En passant du temps en France cette fois-ci, j'ai été frappé par la mesure dans laquelle le pays a finalement accepté la réalité de son déclin relatif. Fini (pour l'essentiel) le refus d'utiliser des mots anglais, la prétention de rester une puissance mondiale au même titre que l'Amérique ou la Chine, le sentiment général de se battre contre des moulins à vent. La France a commencé à s'accommoder de son nouveau statut dans le monde : celui d'une puissance moyenne (même si elle reste très influente dans l'Union européenne et en Afrique francophone). Comme souvent, l'acceptation a ses avantages. Abandonner la prétention d'être le protagoniste est la condition sine qua non pour tirer le meilleur parti de votre rôle de soutien. Cela peut même permettre à vos serveurs de faire en sorte que les touristes se sentent inadéquats d'une toute nouvelle manière.

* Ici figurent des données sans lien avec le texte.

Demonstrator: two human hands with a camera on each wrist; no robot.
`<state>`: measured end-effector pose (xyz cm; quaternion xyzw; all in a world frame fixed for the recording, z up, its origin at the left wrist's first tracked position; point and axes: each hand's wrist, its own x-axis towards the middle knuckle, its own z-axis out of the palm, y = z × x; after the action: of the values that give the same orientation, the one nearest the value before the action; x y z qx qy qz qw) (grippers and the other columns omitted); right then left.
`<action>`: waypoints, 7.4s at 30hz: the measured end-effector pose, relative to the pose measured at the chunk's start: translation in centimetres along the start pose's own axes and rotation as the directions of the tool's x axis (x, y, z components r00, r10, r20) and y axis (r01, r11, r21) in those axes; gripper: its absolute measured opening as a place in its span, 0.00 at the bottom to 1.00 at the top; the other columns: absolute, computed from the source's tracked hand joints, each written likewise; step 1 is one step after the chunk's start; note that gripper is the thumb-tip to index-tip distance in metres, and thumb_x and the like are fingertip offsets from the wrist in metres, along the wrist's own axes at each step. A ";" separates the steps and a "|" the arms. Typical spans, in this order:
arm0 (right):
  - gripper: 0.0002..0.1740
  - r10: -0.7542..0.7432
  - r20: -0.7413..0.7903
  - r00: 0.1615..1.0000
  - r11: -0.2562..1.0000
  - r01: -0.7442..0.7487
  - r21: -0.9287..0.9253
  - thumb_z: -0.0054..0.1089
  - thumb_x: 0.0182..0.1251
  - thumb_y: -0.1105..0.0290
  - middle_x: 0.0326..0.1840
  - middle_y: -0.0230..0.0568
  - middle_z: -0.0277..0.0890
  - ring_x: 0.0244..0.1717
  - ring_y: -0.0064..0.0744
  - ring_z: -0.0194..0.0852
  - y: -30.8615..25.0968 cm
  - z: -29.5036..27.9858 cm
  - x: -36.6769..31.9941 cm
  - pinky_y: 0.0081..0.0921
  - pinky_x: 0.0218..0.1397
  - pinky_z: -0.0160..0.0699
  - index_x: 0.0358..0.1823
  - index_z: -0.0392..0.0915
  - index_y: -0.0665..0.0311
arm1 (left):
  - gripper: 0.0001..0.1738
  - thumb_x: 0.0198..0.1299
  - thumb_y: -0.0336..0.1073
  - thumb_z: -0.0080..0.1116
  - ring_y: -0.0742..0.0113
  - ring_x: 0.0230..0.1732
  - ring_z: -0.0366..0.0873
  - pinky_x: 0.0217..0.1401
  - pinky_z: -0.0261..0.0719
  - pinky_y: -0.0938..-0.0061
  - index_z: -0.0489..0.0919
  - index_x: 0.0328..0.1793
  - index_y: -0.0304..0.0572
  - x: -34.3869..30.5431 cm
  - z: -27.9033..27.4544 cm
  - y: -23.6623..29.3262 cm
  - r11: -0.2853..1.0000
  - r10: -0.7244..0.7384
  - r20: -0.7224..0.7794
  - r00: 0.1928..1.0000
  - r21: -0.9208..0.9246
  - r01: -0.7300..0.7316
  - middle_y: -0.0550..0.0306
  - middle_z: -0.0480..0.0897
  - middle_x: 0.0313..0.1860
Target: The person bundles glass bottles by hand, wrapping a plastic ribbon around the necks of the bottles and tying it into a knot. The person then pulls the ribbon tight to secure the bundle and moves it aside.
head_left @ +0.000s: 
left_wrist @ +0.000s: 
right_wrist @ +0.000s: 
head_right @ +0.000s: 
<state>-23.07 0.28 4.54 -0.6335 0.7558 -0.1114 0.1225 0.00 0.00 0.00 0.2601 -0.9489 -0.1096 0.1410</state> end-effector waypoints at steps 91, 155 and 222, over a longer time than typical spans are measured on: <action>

Pendant la majeure partie de l'après-guerre, la France a été prétentieuse, au sens littéral du terme, en prétendant être ce qu'elle n'était plus ; aujourd'hui, le pays commence à se sentir à l'aise dans sa propre peau et dans son temps. Elle n'en est que meilleure.
1 Depuis, la Flore a également été abandonnée aux touristes. Improbablement, les écrivains et les éditeurs qui cherchent un endroit pour déjeuner ou prendre un café dans le 6e arrondissement ont maintenant tendance à se rassembler dans un établissement connu, de façon plutôt prétentieuse, sous le nom de Les Éditeurs.
2 En effet, cette théorie, bien que favorisée par la gauche française instinctivement anti-américaine, est un écho pervers des tendances intellectuelles récentes dans l'autre Grande Nation qui s'est historiquement définie par son universalisme : les États-Unis - un parallèle qui exaspérerait probablement ses défenseurs s'ils étaient prêts à l'admettre
3 J'ai la chance de compter parmi mes amis français des personnes qui, pour des raisons politiques, ne choisiraient jamais de déjeuner ou de prendre un café ensemble. Je suis donc bien conscient qu'une partie de cette impression découle de ma position d'étranger. Mais il y a aussi d'autres raisons plus objectives, comme la différence entre un système bipartite et un système multipartite. La polarisation en France est sans aucun doute mauvaise, mais elle n'a pas encore atteint les niveaux américains.